The U.S. Supreme Court addressed the issue of tax-exempt conduit financing for religious schools in 1973 in the case of Hunt v. McNair, which allowed such a financing to proceed on the grounds that the Baptist school in question was not "pervasively religious."
"For the most part, the jurisprudence has been inching toward greater acceptance of state involvement. Bond lawyers are tending to get more receptive to those financings," said Chicago attorney Milton Wakschlag of the firm Katten Muchin Zavis Rosenman.

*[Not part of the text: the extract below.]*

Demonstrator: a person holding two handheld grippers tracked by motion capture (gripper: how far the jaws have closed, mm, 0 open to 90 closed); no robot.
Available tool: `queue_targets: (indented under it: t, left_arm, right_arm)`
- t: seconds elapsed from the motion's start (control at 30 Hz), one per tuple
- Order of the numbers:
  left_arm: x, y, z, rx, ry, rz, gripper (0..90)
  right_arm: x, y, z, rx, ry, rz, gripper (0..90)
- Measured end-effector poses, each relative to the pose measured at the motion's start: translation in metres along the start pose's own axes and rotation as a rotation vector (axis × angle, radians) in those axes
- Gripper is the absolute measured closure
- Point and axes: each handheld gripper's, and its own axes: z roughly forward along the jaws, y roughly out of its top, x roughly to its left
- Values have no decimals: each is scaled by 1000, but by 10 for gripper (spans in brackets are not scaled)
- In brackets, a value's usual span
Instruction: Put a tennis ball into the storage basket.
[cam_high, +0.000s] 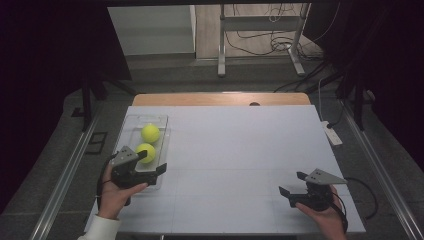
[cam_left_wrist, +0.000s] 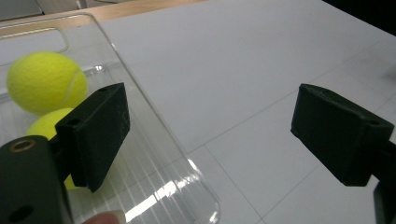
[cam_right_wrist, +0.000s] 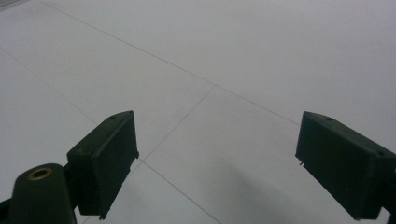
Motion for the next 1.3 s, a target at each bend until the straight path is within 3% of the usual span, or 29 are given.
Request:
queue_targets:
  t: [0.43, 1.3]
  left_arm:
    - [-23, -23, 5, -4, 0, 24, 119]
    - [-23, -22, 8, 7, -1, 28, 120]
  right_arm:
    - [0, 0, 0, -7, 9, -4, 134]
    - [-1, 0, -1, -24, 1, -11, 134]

In recent years, the Virginia Supreme Court and the U.S. Sixth District Court of Appeals have upheld conduit financings similar to the ones sought in California. In the former case, the Virginia College Building Authority issued debt for Regent University, and in the latter, the Nashville Industrial Development Board was the conduit for Lipscomb University.
"It would be helpful if there was a Supreme Court decision to resolve all the issues," Wakschlag said.
Los Angeles attorney Jeffrey Berman of Sidley Austin Brown & Wood LLP represented Christian organizations that filed amicus briefs in the California case. He said he is urging the plaintiffs to appeal.
"This case has a significantly bad effect, not only on these institutions, but it's also going to deter other institutions from applying for bond financings," he said.
Berman said the Sacramento appeals court has a track record of being adverse to religious interests - a view echoed in Judge George Nicholson's dissent.
"By the same reasoning, the state should deny these schools fire and police protection, as well as maintenance for contiguous roads and sidewalks and services such as water, electricity, and sewer, because these services might be used for religious purposes," Nicholson wrote. "I find no appropriate reason to engage in judicial hostility toward sectarian institutions."